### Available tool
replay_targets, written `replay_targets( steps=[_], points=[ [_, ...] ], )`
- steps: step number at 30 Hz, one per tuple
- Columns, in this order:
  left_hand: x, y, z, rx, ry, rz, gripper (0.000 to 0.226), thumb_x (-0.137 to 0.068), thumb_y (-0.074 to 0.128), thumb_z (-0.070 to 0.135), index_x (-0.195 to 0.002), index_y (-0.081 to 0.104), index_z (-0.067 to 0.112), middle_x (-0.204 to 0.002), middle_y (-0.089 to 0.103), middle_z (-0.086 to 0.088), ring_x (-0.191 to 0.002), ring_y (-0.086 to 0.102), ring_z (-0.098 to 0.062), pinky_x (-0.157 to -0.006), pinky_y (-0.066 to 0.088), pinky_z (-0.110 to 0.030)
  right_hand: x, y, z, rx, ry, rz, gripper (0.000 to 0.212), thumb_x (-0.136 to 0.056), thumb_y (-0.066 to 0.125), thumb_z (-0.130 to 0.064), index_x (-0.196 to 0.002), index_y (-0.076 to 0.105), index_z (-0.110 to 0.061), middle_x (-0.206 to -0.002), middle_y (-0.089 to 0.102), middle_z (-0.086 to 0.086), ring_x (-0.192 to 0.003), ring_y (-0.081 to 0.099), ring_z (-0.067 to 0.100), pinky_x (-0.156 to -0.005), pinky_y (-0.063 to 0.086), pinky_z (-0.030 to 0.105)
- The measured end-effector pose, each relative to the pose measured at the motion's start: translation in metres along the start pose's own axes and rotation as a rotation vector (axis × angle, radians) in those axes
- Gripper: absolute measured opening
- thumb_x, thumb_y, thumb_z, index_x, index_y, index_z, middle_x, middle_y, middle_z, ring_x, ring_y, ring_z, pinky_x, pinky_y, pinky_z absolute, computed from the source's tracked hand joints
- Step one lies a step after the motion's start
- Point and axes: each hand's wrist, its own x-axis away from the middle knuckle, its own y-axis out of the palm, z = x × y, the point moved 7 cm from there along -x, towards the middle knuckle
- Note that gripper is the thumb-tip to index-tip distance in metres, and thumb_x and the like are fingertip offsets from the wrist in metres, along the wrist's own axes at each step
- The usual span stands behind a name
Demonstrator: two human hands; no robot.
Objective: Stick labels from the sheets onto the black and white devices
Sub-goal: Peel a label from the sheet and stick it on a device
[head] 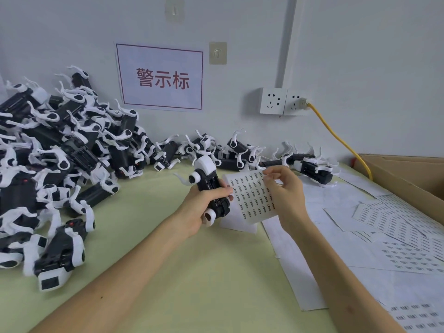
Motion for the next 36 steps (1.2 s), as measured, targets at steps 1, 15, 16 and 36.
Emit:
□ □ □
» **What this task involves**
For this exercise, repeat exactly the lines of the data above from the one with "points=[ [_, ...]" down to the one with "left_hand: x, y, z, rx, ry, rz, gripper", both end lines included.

» **Task answer**
replay_targets, written `replay_targets( steps=[_], points=[ [_, ...] ], )`
- steps: step number at 30 Hz, one per tuple
- Columns, in this order:
  left_hand: x, y, z, rx, ry, rz, gripper (0.000 to 0.226), thumb_x (-0.137 to 0.068), thumb_y (-0.074 to 0.128), thumb_z (-0.070 to 0.135), index_x (-0.195 to 0.002), index_y (-0.081 to 0.104), index_z (-0.067 to 0.112), middle_x (-0.204 to 0.002), middle_y (-0.089 to 0.103), middle_z (-0.086 to 0.088), ring_x (-0.191 to 0.002), ring_y (-0.086 to 0.102), ring_z (-0.098 to 0.062), pinky_x (-0.157 to -0.006), pinky_y (-0.066 to 0.088), pinky_z (-0.110 to 0.030)

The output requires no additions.